Across the listing below, how many lines include the word "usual"? The answer is that number, with nothing added.

....

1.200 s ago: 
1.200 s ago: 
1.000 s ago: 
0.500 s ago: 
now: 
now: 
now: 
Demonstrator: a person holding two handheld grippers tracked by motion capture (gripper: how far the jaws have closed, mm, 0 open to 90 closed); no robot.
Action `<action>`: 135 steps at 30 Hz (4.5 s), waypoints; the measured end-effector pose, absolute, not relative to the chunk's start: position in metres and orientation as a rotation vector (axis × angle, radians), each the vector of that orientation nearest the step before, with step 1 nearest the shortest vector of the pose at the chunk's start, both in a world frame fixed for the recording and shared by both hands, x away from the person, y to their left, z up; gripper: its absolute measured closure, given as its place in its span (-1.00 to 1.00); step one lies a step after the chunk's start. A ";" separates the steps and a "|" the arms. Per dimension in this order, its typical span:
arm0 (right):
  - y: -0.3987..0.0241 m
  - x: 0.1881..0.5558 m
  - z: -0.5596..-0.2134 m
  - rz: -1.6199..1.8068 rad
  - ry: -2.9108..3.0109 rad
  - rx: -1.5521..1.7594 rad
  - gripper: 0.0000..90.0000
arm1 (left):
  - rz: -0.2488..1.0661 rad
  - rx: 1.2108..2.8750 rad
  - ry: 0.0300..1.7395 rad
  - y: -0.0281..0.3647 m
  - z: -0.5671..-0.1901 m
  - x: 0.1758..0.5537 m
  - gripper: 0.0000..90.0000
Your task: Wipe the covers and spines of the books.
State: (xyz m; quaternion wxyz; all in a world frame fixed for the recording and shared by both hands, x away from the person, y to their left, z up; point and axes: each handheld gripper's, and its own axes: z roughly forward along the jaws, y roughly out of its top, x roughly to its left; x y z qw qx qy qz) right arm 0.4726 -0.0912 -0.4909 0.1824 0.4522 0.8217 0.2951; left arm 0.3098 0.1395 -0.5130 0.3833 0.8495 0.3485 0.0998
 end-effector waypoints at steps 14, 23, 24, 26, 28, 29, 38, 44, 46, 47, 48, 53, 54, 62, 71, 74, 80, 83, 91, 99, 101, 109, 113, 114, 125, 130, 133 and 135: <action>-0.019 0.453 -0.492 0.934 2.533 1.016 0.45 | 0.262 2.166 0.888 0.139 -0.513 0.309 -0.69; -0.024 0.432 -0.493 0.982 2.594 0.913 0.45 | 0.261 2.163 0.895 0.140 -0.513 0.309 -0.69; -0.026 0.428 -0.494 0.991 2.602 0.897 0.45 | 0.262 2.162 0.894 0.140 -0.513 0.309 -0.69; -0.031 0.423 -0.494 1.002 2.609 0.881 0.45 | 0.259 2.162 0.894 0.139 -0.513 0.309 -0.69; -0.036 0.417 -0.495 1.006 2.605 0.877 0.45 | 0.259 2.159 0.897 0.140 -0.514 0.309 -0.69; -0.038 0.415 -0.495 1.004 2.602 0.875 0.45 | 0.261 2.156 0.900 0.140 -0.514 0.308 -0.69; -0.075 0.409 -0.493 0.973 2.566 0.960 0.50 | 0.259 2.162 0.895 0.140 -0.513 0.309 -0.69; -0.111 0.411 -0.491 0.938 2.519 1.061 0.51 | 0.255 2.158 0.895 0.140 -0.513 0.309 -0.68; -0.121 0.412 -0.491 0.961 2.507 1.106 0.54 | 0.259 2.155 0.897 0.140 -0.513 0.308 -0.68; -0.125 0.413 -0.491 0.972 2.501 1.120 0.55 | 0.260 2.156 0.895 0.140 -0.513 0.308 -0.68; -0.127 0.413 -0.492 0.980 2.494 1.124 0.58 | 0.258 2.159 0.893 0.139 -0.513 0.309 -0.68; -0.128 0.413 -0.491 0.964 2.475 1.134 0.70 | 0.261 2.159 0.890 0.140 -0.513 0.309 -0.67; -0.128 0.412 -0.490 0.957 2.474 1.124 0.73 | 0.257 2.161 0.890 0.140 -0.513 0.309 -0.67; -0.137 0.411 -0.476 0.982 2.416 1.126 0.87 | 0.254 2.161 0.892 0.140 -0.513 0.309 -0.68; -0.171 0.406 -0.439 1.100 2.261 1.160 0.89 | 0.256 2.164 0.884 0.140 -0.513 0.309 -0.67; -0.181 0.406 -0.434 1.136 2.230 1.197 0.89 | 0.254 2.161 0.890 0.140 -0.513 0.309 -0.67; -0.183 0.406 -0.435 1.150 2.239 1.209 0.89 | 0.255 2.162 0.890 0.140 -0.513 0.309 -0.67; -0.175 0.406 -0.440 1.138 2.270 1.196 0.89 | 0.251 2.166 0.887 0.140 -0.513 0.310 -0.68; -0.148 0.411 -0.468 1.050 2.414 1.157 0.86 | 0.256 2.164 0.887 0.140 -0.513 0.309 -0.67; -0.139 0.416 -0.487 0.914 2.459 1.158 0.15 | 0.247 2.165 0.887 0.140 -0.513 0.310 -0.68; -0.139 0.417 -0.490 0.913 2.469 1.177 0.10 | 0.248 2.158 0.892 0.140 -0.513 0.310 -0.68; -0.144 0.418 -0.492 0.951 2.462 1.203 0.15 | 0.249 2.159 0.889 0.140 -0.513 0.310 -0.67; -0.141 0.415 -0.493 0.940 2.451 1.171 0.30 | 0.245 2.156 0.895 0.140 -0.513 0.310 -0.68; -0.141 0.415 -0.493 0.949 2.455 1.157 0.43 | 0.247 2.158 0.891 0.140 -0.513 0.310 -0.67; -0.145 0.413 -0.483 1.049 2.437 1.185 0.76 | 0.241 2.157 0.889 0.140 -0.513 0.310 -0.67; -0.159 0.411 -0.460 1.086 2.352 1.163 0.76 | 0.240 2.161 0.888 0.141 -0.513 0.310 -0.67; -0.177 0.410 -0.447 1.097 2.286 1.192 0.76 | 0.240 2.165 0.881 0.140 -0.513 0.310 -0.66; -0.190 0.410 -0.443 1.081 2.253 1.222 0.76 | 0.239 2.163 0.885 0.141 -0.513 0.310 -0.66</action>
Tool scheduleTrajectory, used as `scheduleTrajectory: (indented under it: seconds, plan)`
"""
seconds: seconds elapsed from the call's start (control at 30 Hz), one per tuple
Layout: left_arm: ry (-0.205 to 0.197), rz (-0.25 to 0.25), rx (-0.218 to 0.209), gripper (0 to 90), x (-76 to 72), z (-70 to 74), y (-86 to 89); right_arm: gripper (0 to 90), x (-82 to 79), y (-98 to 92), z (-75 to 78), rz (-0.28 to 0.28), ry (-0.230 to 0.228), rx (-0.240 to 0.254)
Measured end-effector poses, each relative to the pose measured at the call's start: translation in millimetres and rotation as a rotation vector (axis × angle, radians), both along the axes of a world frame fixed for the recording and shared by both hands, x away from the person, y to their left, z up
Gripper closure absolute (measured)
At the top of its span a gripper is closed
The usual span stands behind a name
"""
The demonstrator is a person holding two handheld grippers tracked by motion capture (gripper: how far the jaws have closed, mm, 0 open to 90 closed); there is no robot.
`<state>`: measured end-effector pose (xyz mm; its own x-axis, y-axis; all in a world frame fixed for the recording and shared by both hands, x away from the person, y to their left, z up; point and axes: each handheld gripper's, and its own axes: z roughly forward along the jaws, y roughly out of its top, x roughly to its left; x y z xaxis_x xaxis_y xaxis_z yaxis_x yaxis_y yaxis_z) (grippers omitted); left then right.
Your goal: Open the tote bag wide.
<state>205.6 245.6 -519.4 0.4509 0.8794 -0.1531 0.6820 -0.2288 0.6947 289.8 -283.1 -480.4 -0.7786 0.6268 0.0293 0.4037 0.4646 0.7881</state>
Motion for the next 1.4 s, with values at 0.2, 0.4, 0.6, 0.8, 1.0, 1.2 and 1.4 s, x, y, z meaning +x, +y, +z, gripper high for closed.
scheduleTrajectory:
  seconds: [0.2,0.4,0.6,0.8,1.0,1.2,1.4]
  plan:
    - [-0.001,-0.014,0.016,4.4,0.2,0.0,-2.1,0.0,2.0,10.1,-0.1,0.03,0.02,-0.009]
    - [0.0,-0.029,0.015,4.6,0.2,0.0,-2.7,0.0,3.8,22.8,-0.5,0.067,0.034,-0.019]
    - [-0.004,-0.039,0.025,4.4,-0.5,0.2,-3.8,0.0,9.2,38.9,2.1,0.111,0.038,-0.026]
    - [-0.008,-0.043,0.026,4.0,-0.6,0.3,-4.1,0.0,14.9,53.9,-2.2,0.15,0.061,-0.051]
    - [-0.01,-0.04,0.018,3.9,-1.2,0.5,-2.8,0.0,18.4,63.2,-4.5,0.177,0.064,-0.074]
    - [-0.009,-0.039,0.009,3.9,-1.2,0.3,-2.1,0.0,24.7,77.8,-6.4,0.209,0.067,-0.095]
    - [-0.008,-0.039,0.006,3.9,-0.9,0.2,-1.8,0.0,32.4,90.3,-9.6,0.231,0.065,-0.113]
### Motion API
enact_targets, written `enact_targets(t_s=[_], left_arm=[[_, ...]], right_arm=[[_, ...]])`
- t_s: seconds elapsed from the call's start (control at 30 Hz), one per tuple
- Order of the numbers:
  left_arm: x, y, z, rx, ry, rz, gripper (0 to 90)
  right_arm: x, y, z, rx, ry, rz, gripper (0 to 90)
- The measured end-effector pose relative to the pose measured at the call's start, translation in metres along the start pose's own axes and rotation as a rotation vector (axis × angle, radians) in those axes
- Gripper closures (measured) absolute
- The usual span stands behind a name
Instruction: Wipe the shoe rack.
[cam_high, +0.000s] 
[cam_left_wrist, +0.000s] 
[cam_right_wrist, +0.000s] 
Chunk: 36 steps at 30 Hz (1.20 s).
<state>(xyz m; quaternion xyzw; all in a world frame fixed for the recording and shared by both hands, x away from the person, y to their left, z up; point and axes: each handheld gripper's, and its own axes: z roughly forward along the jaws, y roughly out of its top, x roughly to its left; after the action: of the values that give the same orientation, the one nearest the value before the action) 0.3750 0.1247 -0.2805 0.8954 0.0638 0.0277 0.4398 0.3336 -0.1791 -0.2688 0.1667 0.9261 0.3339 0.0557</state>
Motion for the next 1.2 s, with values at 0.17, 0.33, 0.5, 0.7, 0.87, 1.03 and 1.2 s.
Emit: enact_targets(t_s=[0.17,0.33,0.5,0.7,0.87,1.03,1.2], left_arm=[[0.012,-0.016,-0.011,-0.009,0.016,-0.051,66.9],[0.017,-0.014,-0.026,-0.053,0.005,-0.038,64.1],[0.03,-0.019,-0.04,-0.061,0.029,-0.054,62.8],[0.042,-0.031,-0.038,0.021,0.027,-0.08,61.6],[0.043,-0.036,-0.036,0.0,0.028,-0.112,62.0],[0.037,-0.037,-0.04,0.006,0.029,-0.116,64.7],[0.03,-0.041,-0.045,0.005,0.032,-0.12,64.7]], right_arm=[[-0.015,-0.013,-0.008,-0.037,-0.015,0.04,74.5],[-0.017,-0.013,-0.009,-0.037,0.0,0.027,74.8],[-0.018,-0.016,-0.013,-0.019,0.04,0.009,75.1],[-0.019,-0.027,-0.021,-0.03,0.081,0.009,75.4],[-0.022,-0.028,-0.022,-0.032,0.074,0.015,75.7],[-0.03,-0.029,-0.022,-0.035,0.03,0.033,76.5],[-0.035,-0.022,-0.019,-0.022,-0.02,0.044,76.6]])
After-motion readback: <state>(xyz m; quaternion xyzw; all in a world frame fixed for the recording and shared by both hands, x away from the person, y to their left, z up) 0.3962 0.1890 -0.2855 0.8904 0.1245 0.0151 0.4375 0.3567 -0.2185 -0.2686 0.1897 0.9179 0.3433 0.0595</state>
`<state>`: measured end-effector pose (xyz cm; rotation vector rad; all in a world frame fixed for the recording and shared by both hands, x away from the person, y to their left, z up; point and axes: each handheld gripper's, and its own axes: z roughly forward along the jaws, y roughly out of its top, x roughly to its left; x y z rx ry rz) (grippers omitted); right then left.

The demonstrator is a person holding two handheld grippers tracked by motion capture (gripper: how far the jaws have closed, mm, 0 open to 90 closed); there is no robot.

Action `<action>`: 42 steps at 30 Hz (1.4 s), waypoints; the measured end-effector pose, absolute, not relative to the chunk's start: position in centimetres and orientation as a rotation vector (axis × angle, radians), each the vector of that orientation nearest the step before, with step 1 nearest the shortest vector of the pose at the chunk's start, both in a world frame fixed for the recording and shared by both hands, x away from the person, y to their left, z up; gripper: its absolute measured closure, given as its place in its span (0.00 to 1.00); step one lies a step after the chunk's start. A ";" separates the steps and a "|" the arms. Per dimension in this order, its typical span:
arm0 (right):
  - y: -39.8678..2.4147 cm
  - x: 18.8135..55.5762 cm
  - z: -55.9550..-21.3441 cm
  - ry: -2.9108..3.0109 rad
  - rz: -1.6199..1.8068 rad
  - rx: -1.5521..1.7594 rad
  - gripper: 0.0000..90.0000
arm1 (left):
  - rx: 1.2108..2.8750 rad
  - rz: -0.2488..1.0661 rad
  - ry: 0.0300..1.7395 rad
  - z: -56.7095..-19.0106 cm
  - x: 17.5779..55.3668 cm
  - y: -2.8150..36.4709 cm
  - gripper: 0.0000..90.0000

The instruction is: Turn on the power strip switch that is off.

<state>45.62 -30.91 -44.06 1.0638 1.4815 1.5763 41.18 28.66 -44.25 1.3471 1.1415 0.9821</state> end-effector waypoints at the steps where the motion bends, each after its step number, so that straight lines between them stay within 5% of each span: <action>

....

** ANSWER TO THIS TASK **
2